I wish that on a global scale, there weren't so damned few of us who are blessed this way.

This is the hour three post of my blogathon for my aunt Tricia, who is dying of end-stage ovarian cancer and whose family is being hit with a whole lot of bills that they can't afford alone as a result. Donations can be made at the link given above. A number of topics are still unclaimed and can be bought for $5 or more.

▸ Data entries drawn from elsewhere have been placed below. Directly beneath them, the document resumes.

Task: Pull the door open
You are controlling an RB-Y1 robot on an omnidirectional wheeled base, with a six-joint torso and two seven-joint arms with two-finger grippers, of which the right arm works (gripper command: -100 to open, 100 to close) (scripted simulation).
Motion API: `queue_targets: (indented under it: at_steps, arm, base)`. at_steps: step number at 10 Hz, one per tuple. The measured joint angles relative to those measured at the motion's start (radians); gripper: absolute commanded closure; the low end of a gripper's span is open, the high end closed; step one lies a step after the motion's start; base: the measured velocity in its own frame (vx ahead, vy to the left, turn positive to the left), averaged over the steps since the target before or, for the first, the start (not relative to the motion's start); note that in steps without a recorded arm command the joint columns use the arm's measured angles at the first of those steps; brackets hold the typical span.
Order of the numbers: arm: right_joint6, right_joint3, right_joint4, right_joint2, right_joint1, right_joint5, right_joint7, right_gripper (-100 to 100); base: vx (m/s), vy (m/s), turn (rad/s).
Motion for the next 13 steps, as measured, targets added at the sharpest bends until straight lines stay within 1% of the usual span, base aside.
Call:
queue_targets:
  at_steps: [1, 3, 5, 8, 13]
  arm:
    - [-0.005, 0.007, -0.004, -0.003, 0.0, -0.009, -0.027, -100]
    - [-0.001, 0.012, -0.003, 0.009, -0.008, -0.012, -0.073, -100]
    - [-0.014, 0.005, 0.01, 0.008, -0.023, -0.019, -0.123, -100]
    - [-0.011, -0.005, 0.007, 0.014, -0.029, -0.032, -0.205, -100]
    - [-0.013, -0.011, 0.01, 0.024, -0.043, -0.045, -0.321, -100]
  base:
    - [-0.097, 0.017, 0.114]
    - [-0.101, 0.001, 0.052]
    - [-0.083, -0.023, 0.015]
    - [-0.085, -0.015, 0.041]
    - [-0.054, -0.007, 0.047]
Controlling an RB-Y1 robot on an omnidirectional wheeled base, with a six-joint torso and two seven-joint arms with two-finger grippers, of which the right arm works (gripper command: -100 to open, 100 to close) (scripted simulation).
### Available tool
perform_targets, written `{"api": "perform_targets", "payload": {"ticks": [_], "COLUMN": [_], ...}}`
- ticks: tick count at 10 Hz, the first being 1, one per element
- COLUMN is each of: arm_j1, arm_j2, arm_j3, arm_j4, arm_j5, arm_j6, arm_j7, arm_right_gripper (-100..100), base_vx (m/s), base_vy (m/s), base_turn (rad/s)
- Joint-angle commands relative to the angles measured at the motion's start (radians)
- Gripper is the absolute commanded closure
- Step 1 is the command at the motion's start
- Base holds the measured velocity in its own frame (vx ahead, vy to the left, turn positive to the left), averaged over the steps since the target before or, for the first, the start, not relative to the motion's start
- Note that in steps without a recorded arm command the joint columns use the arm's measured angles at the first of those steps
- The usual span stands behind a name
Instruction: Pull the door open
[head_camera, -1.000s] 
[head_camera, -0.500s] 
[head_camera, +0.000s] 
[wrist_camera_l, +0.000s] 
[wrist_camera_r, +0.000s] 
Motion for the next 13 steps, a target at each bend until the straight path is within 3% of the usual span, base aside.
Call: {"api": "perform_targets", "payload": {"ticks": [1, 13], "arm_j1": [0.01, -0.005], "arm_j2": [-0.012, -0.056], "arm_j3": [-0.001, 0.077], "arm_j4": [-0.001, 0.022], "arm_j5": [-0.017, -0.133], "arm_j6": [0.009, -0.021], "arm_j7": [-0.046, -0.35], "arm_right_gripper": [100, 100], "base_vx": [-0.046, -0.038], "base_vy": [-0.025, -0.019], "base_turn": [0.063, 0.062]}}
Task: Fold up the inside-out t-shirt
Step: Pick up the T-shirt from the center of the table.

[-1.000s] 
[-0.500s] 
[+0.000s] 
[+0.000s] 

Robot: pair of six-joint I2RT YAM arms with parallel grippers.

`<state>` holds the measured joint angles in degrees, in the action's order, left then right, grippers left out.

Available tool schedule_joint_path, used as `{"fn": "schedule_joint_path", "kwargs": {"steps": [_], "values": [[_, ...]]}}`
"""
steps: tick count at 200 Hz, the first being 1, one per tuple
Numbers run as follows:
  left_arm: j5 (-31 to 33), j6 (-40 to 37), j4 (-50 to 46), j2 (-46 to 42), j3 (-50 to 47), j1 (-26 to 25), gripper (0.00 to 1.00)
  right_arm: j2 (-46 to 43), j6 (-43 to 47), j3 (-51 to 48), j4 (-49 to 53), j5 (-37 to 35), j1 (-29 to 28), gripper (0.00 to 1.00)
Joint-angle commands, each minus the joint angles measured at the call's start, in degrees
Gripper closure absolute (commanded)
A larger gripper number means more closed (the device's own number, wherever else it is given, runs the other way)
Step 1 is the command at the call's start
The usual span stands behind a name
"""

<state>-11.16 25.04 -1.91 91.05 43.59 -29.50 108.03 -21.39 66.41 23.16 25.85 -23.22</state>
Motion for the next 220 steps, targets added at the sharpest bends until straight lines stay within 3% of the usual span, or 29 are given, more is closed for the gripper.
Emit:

And you are all going to laugh your asses off at this, but I will not have a PayPal button until a few hours from now, because λ was the one who set that up and figured out how to do it and she forgot to email the instructions to me before she went to bed. If you want to donate right now, you can PayPal money to psychesmaia at yahoo dot com the labor-intensive way. Otherwise I'll edit this post and all others to show the button when λ wakes up in three or four hours.


Posted by: law_nerd (law_nerd)
Posted at: January 9th, 2010 03:35 pm (UTC)

Hmmm... went through several years with a psych doctor who couldn't quite make her mind up whether I had some form of bipolar or (just) PTSD and depression. At various times tried Depakote, Lamictal, Topamax and Valium -- (sequentially not in combinations) along with SSRIs.

And, yes, you're right. We who have access to reasonably good (mental) health-care are incredibly fortunate. It can be easy (especially as a Canadian) to take it for granted. I try not to.